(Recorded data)
***

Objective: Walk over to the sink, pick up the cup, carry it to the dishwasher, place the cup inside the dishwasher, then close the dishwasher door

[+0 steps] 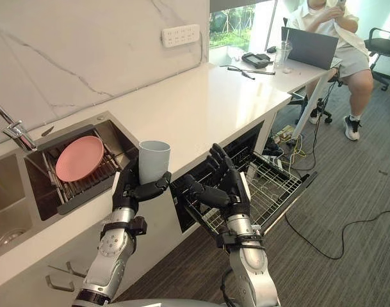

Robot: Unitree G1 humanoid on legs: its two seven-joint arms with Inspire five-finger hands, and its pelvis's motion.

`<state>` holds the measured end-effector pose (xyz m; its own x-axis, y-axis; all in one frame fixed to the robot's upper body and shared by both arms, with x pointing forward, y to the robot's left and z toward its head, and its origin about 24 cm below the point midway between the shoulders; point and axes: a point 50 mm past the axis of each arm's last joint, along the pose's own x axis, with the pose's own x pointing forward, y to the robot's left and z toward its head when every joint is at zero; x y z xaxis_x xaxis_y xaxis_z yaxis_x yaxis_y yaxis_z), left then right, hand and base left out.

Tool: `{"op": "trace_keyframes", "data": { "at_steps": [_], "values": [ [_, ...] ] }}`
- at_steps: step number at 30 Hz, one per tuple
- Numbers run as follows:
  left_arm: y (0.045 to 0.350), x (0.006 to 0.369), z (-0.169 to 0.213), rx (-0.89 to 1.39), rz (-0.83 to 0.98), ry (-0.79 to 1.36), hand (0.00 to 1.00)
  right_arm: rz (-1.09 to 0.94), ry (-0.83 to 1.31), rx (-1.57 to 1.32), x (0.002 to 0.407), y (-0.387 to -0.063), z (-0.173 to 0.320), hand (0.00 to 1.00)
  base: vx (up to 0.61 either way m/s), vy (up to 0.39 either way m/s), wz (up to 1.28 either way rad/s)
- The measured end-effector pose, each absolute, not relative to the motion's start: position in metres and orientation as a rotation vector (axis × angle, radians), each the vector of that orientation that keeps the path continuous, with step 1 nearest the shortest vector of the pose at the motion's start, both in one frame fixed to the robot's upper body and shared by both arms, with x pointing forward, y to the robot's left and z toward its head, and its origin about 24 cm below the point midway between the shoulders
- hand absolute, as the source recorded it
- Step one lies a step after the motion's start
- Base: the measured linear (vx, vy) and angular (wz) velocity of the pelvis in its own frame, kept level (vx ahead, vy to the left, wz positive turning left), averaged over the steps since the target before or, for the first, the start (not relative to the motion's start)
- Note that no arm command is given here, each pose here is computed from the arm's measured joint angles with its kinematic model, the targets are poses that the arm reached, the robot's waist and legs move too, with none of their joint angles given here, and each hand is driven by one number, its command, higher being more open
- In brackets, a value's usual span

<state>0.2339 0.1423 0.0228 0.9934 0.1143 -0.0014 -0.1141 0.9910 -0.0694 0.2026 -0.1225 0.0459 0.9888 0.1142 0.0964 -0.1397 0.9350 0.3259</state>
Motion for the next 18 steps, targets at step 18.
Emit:
{"op": "trace_keyframes", "data": {
  "at_steps": [18],
  "values": [
    [0.093,0.238,0.029,-0.066,-0.087,-0.024,0.30,0.198,-0.064,0.380,0.207,-0.105,0.046,0.90,-0.01,-0.006,0.05]
  ]
}}
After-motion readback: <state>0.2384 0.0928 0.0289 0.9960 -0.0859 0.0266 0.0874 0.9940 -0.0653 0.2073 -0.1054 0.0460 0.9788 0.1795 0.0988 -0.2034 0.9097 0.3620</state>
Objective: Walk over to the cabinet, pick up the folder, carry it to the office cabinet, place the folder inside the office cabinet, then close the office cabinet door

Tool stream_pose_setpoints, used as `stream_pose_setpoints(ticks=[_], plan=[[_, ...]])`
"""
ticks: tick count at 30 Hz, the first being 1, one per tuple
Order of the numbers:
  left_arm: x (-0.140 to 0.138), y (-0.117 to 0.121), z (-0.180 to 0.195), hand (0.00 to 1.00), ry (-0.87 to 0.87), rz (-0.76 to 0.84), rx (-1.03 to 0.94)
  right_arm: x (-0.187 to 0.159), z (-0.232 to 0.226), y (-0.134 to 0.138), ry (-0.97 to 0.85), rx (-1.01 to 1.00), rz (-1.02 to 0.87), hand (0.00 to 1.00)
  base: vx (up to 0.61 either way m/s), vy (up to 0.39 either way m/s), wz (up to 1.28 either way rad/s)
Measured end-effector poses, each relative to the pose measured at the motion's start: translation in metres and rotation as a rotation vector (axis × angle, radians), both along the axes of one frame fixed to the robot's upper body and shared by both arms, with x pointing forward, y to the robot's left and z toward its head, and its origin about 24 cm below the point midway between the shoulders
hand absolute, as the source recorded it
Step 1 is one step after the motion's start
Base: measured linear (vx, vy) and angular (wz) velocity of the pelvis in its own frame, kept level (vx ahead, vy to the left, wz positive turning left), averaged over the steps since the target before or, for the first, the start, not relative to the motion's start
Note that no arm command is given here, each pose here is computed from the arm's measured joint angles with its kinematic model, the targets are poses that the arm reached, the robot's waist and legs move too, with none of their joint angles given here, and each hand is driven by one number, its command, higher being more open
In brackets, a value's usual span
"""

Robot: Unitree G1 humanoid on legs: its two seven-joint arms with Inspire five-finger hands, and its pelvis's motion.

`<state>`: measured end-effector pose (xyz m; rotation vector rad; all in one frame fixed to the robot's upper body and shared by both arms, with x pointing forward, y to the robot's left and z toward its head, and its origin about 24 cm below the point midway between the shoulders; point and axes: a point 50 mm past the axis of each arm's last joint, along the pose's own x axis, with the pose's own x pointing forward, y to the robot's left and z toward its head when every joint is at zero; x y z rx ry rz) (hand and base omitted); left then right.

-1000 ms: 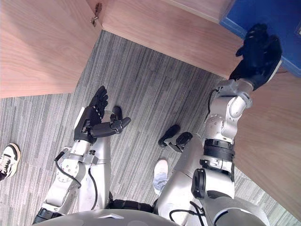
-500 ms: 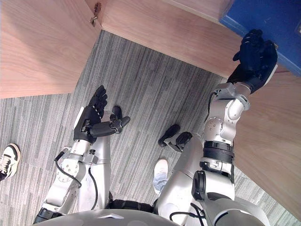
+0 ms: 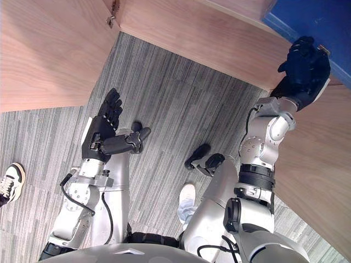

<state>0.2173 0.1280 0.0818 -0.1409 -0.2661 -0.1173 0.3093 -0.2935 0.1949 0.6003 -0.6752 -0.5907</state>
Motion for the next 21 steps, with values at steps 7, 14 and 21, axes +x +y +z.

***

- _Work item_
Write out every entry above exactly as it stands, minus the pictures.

- _Answer for this exercise_
Objective: Walk over to the sink, pick up the cup, carry it to the dishwasher, place the cup inside the dishwasher, then close the dishwasher door

[+0 steps] 

Robot: Unitree G1 humanoid on legs: its two seven-joint arms with Inspire five-finger hands, and its pelvis's motion.

`<state>` holds the measured end-effector pose (xyz m; its own x-axis, y-axis; all in one frame fixed to the robot's upper body and shared by both arms, with x pointing forward, y to the robot's left and z toward its head, and its origin about 24 cm below the point midway between the shoulders; point and axes: a point 50 mm past the axis of each arm's last joint, along the pose's own x axis, with the pose's own x pointing forward, y to the robot's left and z toward its head when every joint is at zero; x y z xaxis_x xaxis_y xaxis_z yaxis_x yaxis_y yaxis_z), left then right, hand and base left out.

Tool: `{"op": "trace_keyframes", "data": { "at_steps": [_], "values": [ [_, ...] ] }}`
- at_steps: step number at 30 Hz, one per tuple
- Numbers run as follows:
  left_arm: y (0.045 to 0.350), x (0.006 to 0.369), z (-0.169 to 0.213), rx (-0.89 to 1.39), rz (-0.83 to 0.98), ry (-0.79 to 1.36), hand (0.00 to 1.00)
  right_arm: rz (-1.09 to 0.94), ry (-0.83 to 1.31), rx (-1.57 to 1.32), x (0.002 to 0.407), y (-0.387 to -0.063), z (-0.173 to 0.320), hand (0.00 to 1.00)
  base: vx (up to 0.61 either way m/s), vy (up to 0.39 either way m/s), wz (up to 1.28 either way rad/s)
- The measured end-effector pose, each absolute, not relative to the motion's start: position in metres and orientation as a rotation vector (axis × angle, radians), each the vector of that orientation that keeps the path continuous, with step 1 nearest the shortest vector of the pose at the motion's start, both in one frame fixed to the robot's upper body and shared by both arms, with x pointing forward, y to the robot's left and z toward its head, and its origin about 24 cm below the point midway between the shoulders
- hand absolute, as the source recorded it
- Step one lies a step after the motion's start
- Base: the measured linear (vx, vy) and angular (wz) velocity of the pelvis in its own frame, kept level (vx ahead, vy to the left, wz positive turning left), averaged over the steps since the target before or, for the first, the start (not relative to the motion's start)
- Note that no arm command is given here, each pose here is computed from the arm's measured joint angles with its kinematic model, the targets are poses that the arm reached, the robot's waist and legs move too, with none of their joint angles given here, and each hand is driven by one number, its command, higher being more open
- In brackets, a value's usual span

<state>0.2339 0.1423 0.0228 0.9934 0.1143 -0.0014 -0.1141 0.9910 -0.0694 0.2026 -0.1225 0.0459 0.9888 0.1142 0.0964 -0.1397 0.9350 0.3259</state>
Motion for the next 18 steps, targets at step 18.
Emit:
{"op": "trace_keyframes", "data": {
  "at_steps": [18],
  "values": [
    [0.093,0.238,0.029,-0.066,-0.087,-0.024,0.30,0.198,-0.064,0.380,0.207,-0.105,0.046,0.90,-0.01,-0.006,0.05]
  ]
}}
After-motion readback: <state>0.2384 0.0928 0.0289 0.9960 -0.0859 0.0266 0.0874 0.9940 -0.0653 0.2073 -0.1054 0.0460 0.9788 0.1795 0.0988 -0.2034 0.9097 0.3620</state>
Objective: Walk over to the cabinet, pick up the folder, carry it to the office cabinet, place the folder inside the office cabinet, then close the office cabinet door

Tool stream_pose_setpoints, used as `stream_pose_setpoints(ticks=[_], plan=[[_, ...]])`
"""
ticks: tick count at 30 Hz, the first being 1, one per tuple
Order of the numbers:
  left_arm: x (-0.140 to 0.138), y (-0.117 to 0.121), z (-0.180 to 0.195), hand (0.00 to 1.00), ry (-0.87 to 0.87), rz (-0.76 to 0.84), rx (-1.03 to 0.94)
  right_arm: x (-0.187 to 0.159), z (-0.232 to 0.226), y (-0.134 to 0.138), ry (-0.97 to 0.85), rx (-1.01 to 1.00), rz (-1.02 to 0.87), hand (0.00 to 1.00)
  base: vx (up to 0.61 either way m/s), vy (up to 0.39 either way m/s), wz (up to 1.28 either way rad/s)
Measured end-effector poses, each relative to the pose measured at the motion's start: translation in metres and rotation as a rotation vector (axis × angle, radians), both along the axes of one frame fixed to the robot's upper body and shared by both arms, with x pointing forward, y to the robot's left and z toward its head, and its origin about 24 cm below the point midway between the shoulders
hand absolute, as the source recorded it
Step 1 is one step after the motion's start
Base: measured linear (vx, vy) and angular (wz) velocity of the pelvis in its own frame, kept level (vx ahead, vy to the left, wz positive turning left), averaged over the steps since the target before or, for the first, the start, not relative to the motion's start
Note that no arm command is given here, each pose here is computed from the arm's measured joint angles with its kinematic model, the targets are poses that the arm reached, the robot's waist and legs move too, with none of their joint angles given here, and each hand is driven by one number, its command, higher being more open
In brackets, a value's usual span
"""

Robot: Unitree G1 humanoid on legs: its two seven-joint arms with Inspire five-finger hands, and its pelvis's motion.

`<state>`: measured end-effector pose (xyz m; rotation vector rad; all in one frame fixed to the robot's upper body and shared by both arms, with x pointing forward, y to the robot's left and z toward its head, and its origin about 24 cm below the point midway between the shoulders; point and axes: a point 50 mm past the axis of each arm's last joint, along the pose's own x axis, with the pose's own x pointing forward, y to the robot's left and z toward its head when every joint is at zero; x y z rx ry rz) (hand and base omitted); left then right.

-1000 ms: 
-500 ms: 
+0 ms: 

<state>0.2173 0.1280 0.0818 -0.1409 -0.2661 -0.1173 0.3093 -0.2935 0.1949 0.6003 -0.6752 -0.5907</state>
Motion for the next 21 steps, with values at steps 7, 14 and 21, axes +x +y +z.

No additional output is expected.